Electrochemical investigation on nickel-doped spinel magnesium ferrite nanoparticles for supercapacitor applications

Due to their extensive cycle life, significant power storage capacity, and quick recharge ability, electrochemical (EC) capacitors, namely supercapacitors (SCs), have attracted great interest from the scientific community. Recent research has shown transition metal oxides as the best material for the considerable performance of flexible SCs. X-ray diffractometer (XRD), field emission scanning electron microscopy (FE-SEM), energy dispersive spectroscopy (EDS) mapping, electron spin resonance (ESR) and Brunauer-Emmett-Teller (BET) studies were used to methodically characterize the synthesized Ni-doped MgFe2O4 nanoparticles.

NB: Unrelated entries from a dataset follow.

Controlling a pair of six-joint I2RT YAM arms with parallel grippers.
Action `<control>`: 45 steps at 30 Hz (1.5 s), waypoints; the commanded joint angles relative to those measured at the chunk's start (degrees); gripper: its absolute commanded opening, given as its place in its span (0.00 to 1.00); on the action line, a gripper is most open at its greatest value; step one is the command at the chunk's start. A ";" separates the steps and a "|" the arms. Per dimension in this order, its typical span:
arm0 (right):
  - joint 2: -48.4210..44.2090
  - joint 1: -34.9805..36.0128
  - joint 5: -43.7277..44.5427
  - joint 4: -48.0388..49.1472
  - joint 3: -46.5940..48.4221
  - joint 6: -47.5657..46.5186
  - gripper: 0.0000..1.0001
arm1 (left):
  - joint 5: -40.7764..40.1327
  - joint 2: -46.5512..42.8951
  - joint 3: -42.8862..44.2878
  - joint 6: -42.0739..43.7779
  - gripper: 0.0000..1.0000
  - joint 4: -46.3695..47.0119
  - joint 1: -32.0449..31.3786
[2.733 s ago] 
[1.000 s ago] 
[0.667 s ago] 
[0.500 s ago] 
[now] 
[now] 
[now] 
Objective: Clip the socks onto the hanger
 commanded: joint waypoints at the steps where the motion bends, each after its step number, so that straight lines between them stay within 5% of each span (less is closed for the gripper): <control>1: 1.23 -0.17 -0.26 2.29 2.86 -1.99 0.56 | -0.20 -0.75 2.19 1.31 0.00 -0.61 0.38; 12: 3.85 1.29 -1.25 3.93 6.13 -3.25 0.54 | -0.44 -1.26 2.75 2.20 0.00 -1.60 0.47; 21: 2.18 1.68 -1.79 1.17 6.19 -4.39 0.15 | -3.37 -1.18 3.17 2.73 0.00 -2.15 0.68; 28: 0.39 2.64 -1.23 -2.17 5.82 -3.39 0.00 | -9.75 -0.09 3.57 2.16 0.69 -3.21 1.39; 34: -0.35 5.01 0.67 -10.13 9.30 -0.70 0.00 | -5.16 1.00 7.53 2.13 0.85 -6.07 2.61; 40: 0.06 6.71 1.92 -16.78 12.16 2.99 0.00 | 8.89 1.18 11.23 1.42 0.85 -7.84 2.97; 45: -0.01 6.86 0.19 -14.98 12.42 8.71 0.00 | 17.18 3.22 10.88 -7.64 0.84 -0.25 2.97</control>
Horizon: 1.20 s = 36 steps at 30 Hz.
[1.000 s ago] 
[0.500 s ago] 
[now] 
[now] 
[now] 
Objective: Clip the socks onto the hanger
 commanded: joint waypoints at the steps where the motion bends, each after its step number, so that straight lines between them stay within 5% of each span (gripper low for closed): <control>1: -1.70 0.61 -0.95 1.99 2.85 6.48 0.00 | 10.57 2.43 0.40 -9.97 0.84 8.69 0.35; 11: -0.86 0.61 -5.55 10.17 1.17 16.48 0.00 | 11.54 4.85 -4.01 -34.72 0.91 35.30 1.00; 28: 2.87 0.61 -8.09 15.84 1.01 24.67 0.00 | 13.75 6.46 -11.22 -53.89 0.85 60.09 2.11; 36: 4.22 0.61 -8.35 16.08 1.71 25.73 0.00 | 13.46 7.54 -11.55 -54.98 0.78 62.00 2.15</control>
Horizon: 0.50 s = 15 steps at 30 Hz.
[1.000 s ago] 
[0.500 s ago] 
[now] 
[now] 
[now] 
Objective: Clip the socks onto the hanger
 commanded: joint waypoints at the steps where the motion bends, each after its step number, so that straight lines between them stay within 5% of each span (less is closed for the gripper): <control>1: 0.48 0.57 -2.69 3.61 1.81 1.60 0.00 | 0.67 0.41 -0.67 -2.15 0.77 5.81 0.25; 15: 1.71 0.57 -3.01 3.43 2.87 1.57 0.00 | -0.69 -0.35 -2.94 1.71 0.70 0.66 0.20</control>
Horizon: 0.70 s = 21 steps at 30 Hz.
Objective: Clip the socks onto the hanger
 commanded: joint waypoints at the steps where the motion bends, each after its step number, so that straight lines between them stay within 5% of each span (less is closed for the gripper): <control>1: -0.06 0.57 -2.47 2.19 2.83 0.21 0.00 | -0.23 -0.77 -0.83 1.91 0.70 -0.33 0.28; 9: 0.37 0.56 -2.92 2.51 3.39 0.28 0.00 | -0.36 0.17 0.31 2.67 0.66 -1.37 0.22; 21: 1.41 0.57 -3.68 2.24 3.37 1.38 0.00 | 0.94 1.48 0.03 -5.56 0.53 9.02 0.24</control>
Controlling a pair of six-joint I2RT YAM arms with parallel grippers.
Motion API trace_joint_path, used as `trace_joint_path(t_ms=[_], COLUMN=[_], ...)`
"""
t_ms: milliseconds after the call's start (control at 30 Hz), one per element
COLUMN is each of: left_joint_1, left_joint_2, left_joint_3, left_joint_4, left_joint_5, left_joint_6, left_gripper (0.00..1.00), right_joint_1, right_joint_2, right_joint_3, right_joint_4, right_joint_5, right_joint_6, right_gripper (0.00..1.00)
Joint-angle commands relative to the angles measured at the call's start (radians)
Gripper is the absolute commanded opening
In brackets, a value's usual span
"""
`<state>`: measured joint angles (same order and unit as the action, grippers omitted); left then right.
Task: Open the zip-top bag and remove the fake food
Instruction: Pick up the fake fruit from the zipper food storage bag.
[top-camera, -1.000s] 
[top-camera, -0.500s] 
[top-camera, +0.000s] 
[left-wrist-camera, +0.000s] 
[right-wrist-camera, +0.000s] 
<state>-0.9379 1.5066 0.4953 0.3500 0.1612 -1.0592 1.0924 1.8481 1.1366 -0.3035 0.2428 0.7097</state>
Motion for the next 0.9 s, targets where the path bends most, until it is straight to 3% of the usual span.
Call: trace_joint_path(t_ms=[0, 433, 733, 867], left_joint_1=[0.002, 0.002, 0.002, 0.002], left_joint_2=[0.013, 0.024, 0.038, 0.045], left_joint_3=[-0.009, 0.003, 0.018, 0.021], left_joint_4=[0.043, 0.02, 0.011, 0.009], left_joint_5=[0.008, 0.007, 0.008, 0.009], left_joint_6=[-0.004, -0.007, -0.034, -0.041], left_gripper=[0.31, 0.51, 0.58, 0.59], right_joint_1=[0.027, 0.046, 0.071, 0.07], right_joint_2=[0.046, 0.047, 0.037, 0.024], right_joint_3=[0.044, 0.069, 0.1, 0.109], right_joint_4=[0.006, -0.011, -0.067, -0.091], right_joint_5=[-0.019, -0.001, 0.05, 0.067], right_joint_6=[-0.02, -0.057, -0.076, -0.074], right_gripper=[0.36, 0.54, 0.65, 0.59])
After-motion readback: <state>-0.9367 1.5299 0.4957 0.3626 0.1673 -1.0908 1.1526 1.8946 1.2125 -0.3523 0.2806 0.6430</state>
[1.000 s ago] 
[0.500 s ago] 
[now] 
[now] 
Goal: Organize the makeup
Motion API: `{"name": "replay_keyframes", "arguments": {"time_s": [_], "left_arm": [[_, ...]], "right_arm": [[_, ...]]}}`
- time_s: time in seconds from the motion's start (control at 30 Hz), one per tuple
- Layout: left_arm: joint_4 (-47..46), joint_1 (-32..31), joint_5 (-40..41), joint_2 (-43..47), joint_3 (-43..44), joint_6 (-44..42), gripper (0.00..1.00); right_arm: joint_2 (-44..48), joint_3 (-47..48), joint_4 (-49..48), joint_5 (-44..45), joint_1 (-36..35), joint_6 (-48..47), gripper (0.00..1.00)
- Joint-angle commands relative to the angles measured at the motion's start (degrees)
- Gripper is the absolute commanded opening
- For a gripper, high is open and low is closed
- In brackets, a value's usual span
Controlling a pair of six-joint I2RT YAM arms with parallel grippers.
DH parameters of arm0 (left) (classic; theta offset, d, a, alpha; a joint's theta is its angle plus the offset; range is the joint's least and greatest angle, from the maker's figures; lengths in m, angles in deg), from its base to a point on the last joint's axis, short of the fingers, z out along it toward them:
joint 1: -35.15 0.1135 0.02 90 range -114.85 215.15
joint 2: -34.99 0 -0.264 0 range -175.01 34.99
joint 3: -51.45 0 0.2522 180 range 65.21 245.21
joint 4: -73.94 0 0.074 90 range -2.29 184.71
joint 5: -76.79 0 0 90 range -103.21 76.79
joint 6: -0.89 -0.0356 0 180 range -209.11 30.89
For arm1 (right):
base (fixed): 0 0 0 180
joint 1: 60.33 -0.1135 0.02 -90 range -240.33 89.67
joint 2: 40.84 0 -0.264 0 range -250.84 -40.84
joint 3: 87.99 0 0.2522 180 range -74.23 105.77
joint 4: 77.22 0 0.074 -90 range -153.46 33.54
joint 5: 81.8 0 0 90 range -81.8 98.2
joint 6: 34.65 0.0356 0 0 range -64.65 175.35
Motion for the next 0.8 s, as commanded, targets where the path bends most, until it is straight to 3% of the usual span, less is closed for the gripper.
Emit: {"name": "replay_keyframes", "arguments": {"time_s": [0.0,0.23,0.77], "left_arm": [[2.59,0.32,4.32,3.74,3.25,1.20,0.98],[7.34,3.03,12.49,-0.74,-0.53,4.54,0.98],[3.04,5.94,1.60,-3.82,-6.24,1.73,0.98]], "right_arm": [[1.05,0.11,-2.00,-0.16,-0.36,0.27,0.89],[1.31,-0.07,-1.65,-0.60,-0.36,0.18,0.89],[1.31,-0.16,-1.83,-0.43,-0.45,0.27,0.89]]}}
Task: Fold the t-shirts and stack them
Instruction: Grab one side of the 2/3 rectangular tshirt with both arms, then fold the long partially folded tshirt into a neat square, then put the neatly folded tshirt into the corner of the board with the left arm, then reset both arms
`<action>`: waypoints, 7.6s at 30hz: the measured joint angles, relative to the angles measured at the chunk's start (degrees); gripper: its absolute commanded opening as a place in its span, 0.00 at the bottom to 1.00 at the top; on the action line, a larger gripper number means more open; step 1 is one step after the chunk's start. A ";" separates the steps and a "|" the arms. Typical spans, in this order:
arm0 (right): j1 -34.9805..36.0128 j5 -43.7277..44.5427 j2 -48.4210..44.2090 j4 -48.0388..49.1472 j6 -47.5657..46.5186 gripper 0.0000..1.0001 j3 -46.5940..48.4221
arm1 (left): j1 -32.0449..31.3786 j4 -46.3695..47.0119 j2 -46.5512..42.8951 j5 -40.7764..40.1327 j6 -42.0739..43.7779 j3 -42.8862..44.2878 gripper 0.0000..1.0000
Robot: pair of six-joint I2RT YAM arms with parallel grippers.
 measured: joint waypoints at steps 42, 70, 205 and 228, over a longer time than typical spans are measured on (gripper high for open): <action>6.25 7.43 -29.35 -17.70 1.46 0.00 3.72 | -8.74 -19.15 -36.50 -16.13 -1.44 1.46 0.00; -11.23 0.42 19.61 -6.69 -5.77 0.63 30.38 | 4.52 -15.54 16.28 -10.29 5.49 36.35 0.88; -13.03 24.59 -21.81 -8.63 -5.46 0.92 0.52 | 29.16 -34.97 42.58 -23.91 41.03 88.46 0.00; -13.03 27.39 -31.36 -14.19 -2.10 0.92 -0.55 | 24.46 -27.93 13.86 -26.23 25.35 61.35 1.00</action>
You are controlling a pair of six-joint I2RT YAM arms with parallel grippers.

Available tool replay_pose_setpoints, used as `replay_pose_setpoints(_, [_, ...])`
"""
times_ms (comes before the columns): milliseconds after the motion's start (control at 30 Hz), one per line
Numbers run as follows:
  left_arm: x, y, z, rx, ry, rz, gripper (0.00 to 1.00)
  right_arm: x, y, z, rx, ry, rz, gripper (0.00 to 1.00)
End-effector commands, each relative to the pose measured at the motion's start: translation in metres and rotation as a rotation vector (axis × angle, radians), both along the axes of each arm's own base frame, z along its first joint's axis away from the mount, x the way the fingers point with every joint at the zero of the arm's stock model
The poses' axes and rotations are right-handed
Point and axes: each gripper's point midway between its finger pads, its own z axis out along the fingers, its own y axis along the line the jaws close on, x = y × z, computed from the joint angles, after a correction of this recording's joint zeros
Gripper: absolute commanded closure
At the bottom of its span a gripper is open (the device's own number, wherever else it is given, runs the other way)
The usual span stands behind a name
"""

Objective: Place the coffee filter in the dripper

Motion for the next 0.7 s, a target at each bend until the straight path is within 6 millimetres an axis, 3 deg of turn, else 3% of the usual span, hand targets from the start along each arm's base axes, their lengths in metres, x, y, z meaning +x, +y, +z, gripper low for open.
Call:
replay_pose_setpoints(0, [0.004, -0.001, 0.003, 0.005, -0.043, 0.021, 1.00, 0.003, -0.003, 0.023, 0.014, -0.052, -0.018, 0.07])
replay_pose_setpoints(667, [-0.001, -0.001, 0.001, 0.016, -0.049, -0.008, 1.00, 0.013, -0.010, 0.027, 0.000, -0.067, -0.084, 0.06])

The typical size range of the nanoparticles is 8–11 nm. In 1 M KOH solution, the produced Ni0.35Mg0.65Fe2O4 (code as: NM3) electrode has been used as a pseudocapacitor, revealing an extraordinary specific capacitance of 119.04 F/g at a current density (CD) of 1.1 A/g compared to Ni0.15Mg0.85Fe2O4 (code as: NM1) and Ni0.25Mg0.75Fe2O4 (code as: NM2) electrodes. The electrochemical impedance spectra (EIS) were used to determine the electrode's EC properties. These findings indicate the potential use fullness of Ni-doped MgFe2O4 nanoparticles for SCs applications.